Quizá la cultura política –o la falta de ella– no sea razón suficiente, y haya un componente moral, de valores de la ciudadanía que explique esta asimetría, este doble rasero en la exigencia al poder democrático. Cada época tiene una moral que informa la conciencia de lo que socialmente es tolerable al poder. En el fascismo italiano, por ejemplo, el ciudadano medio podía ver éticamente aceptable y hasta conveniente darle una paliza o hacerle beber aceite de ricino a una persona por ser comunista u homosexual, mientras que extorsionar económicamente a alguien le podía parecer intolerable, digno del más severo castigo; no es casual que fuera Mussolini el único gobernante italiano que consiguiera meter en vereda a la mafia siciliana.
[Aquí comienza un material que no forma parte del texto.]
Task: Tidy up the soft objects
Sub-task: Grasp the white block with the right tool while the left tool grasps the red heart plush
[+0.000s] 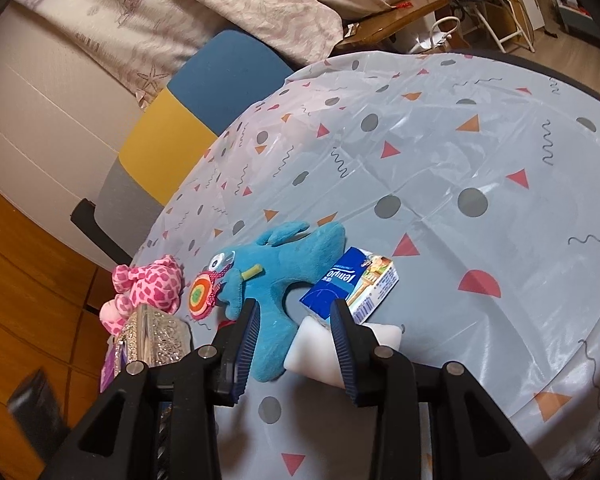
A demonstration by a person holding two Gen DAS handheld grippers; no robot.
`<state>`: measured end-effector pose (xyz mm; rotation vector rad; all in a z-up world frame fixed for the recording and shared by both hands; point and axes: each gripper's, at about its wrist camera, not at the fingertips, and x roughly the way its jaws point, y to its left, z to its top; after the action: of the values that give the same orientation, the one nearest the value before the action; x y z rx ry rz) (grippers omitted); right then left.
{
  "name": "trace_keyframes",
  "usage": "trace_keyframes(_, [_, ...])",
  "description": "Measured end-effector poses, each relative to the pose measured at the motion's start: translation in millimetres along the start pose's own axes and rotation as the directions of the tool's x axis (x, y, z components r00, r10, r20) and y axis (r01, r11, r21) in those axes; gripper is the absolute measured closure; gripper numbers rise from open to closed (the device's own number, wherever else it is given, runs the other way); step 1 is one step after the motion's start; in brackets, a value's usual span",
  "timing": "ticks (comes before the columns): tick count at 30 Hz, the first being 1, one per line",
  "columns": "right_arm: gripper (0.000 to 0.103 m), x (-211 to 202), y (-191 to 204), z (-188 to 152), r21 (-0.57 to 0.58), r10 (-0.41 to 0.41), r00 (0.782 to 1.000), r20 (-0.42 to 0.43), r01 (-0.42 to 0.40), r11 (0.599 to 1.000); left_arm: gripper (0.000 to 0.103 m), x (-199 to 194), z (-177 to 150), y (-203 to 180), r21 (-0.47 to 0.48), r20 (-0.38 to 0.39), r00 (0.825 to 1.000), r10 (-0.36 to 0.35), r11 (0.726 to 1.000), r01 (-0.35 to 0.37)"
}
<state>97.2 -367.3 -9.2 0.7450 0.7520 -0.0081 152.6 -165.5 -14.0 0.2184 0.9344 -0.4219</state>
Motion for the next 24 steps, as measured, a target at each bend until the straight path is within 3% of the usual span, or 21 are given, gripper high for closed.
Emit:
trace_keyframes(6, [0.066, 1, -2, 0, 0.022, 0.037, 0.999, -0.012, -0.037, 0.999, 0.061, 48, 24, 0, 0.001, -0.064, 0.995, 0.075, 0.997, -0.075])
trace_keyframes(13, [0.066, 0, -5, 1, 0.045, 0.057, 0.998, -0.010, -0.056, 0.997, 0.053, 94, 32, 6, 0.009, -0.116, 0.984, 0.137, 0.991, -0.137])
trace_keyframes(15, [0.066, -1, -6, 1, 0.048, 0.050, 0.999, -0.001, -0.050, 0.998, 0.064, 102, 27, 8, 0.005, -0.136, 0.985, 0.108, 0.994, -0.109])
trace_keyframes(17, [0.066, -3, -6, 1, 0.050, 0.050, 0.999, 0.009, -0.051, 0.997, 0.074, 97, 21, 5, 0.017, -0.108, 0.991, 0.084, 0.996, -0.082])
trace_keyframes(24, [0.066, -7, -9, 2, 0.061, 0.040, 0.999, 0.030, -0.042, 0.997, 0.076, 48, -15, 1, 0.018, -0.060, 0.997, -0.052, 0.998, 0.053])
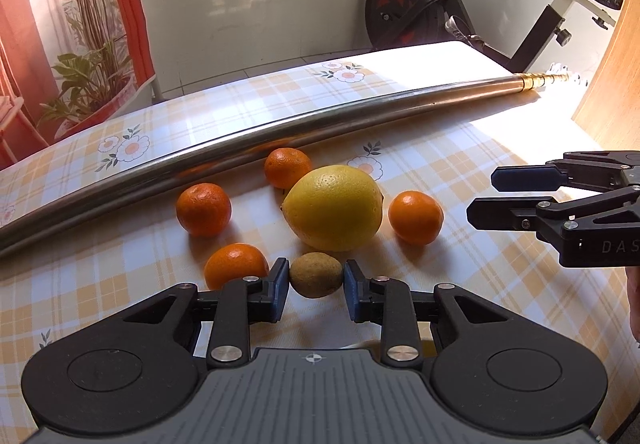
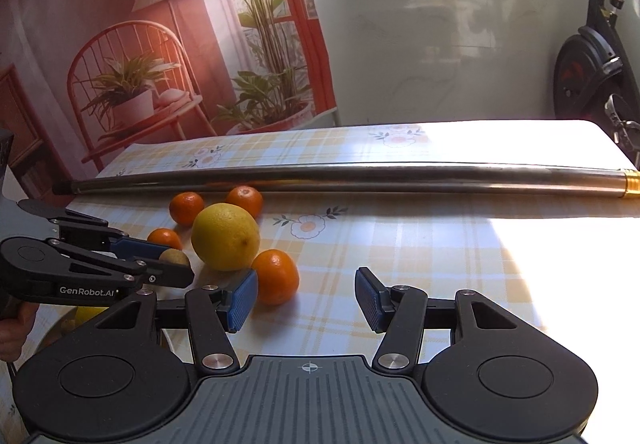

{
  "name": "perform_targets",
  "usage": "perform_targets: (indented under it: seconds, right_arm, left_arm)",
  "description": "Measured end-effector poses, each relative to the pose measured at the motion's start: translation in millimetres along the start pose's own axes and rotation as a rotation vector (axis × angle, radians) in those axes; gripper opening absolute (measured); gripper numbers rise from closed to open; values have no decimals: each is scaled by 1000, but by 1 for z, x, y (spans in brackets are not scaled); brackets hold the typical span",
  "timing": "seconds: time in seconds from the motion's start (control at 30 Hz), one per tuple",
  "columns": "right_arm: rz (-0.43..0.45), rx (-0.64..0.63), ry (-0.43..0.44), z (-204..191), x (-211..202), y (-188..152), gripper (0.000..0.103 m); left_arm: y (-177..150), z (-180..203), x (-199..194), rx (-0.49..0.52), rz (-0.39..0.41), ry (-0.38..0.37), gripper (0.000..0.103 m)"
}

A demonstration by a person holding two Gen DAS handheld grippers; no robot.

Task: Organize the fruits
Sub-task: 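Grasp a brown kiwi with the left tool, then grasp an orange mandarin with the right tool, then carry the kiwi and mandarin over the white plate with both tools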

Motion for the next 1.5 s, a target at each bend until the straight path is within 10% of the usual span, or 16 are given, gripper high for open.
perform_targets:
  seconds: [0.8, 1.5]
  right_arm:
    - [-109, -168, 24, -33, 51, 5, 32]
    - [-11, -143, 103, -56, -40, -18, 32]
  left_arm:
    - [-39, 0, -70, -134, 154, 33, 31]
    - [-75, 16, -113, -170, 176, 20, 31]
Point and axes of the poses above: each gripper's, at about its wrist camera, not at the fingertips, and x roughly the way its jaws point, z to its right, y to its top, the point moved 3 cm from there along x, roughly the way its jaws point, and after that the axes turned 3 degrees about -y, right-handed, at the moved point
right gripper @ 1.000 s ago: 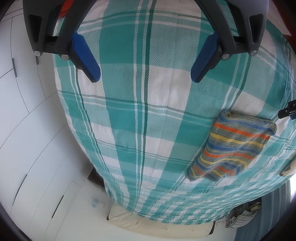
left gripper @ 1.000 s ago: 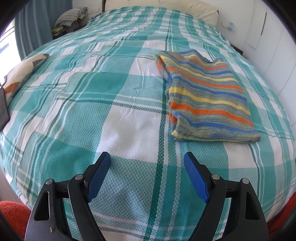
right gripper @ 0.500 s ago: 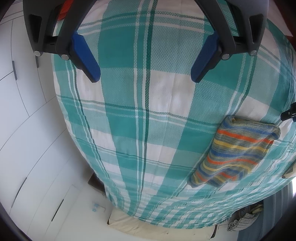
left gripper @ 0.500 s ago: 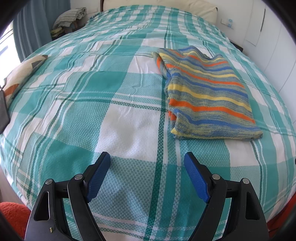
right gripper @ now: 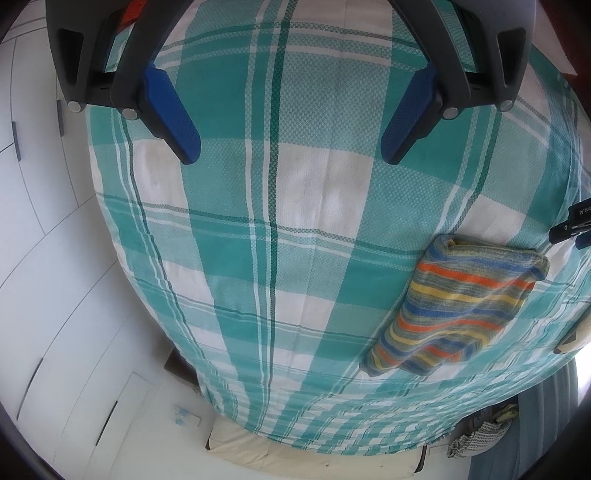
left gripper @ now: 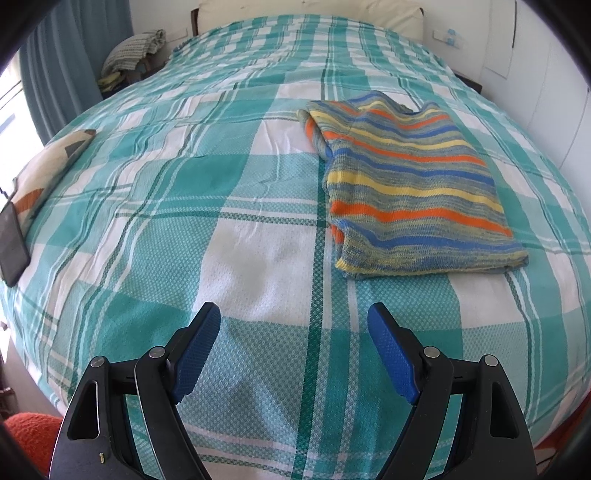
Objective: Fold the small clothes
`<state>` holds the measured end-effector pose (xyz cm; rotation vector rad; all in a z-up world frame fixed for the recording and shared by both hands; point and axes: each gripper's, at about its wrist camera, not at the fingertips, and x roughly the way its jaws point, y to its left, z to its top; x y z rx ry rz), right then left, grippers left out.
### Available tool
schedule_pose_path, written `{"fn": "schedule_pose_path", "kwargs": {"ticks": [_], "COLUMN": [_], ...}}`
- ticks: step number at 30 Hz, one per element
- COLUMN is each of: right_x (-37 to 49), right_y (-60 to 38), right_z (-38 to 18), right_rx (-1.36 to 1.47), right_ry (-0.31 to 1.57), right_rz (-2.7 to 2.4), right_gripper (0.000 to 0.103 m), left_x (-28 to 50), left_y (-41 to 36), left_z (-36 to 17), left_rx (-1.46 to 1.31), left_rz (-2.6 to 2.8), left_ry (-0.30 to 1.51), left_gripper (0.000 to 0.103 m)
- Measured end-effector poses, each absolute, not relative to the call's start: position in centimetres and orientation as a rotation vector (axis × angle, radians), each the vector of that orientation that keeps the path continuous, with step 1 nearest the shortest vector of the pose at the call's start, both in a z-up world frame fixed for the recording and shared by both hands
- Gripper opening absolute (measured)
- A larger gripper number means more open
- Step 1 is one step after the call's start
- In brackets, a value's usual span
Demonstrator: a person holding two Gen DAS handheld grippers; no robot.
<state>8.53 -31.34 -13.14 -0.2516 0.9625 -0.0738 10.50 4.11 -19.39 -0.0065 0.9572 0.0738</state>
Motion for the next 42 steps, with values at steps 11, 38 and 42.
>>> {"fn": "schedule_pose_path", "kwargs": {"ticks": [11,38,42], "right_x": [8.4,23.7,30.5], "right_y": [-30.9,-30.4,-28.1], "right_z": [-13.7,-13.1,-16.9], "right_rx": [-0.257,0.220,0.327], "right_ry": [0.981,0.950,1.039], "right_rz": [-0.057,0.435,0.495], "right_gripper": [0.097,0.097,0.094], "left_x": [10.4,27.5,29.4], "left_y": [4.0,5.5,4.9], "left_z": [-19.3,-19.6,-21.0], "left_rx": [0.021,-0.284,-0.271], "left_rz": [0.082,-0.201,-0.178], "left_ry": [0.954,1.127,1.141], "left_gripper": [0.084,0.089,0.089]}}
«Si un mérito político tiene Sánchez es que ha sabido llevar a los votantes de su partido mucho más lejos de lo que nunca ellos mismos hubieran podido imaginar»
En esa peculiaridad moral o de valores, o de ausencia de ellos, radica a mi juicio el que al gobierno español no le pase nada. Hay un porcentaje en absoluto desdeñable de ciudadanos cuya volubilidad moral es tan elástica como la del propio presidente del gobierno. Si un mérito político tiene Sánchez es que ha sabido llevar a los votantes de su partido mucho más lejos de lo que nunca ellos mismos hubieran podido imaginar, y hacerlo además a cualquier coste para la democracia misma. Es más, todos conocemos votantes del PSOE que honestamente no sabían que estaban, por ejemplo, dispuestos, no sólo aceptar, sino a aplaudir una amnistía despótica. Y digo que no lo sabían porque hablabas con ellos seis meses antes de la amnistía y defendían su profunda inmoralidad y hasta su indiscutible inconstitucionalidad. Aquella época en que los que alguna vez votamos al PSOE dejamos de hacerlo por el GAL, Filesa, Roldán o lo que fuera, ya pasó. El mérito de Sánchez es que ha conseguido relativizar cualquier ausencia de valores en sus votantes. Son como él, los clava: se reconocen en él.
Como todos los valores, los políticos se perpetúan en la medida en que no se censuran. El voto es un acto que lleva consigo una responsabilidad individual del ciudadano, siquiera de tipo ético de uno consigo mismo, aunque se proyecte luego en la sociedad. Pero cuando ese voto conduce al quebranto de las reglas del juego democrático y, en consecuencia, lesiona real o potencialmente los derechos individuales de los demás (porque aquellas reglas son su garantía), a ese votante los demás ciudadanos tenemos el deber de encararlo, de censurarlo. En definitiva, el deber de hacer que la democracia sea ese sistema en el que, no sólo al gobierno despótico o corrupto, sino también a sus supportes, les pase algo: que, al menos, les dé vergüenza.